[WHAT TO WORK ON]
How many lines below hold the string "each"? Report that number alone.

[DATA SHOWN]
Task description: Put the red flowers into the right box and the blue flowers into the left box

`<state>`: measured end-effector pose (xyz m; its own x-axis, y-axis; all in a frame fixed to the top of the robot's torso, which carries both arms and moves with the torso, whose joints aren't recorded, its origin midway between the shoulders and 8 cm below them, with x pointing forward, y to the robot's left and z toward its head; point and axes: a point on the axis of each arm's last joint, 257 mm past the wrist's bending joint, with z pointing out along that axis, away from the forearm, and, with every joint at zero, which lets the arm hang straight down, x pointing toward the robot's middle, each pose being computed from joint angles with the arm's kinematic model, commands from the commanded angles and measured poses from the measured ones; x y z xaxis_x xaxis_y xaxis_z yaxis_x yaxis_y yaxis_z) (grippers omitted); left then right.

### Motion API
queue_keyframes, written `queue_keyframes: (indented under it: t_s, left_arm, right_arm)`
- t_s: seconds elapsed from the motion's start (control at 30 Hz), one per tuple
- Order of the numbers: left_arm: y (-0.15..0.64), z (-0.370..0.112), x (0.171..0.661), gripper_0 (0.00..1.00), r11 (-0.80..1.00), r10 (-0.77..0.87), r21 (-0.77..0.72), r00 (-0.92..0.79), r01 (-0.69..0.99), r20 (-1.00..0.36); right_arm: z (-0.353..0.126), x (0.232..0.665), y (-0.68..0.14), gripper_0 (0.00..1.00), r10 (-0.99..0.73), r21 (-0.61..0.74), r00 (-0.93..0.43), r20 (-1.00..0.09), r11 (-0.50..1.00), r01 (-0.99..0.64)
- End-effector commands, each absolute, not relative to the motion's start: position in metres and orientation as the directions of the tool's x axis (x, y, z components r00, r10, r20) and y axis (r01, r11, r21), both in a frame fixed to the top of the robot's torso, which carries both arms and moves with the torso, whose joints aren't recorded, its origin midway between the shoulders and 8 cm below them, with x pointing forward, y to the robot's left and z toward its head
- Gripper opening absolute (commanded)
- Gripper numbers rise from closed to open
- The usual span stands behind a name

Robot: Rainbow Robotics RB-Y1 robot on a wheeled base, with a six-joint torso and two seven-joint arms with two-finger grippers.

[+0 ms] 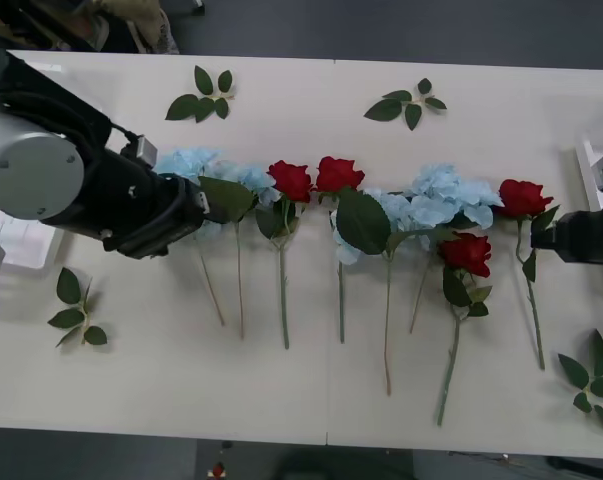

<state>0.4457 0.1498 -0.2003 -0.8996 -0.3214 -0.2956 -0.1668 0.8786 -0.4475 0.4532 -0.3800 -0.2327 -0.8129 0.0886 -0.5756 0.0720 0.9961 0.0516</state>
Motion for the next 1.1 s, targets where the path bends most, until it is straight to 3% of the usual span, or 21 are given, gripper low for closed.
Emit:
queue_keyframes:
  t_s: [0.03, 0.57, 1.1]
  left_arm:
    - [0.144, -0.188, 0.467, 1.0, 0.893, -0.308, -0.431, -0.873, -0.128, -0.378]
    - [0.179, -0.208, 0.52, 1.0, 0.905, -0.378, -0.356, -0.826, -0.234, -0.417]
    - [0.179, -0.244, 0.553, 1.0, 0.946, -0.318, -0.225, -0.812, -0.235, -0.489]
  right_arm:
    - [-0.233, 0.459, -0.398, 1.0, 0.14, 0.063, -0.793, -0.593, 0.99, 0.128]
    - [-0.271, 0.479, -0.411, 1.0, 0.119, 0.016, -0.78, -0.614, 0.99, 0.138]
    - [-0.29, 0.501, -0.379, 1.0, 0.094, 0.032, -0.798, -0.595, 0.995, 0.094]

[WRITTEN SOLUTION]
2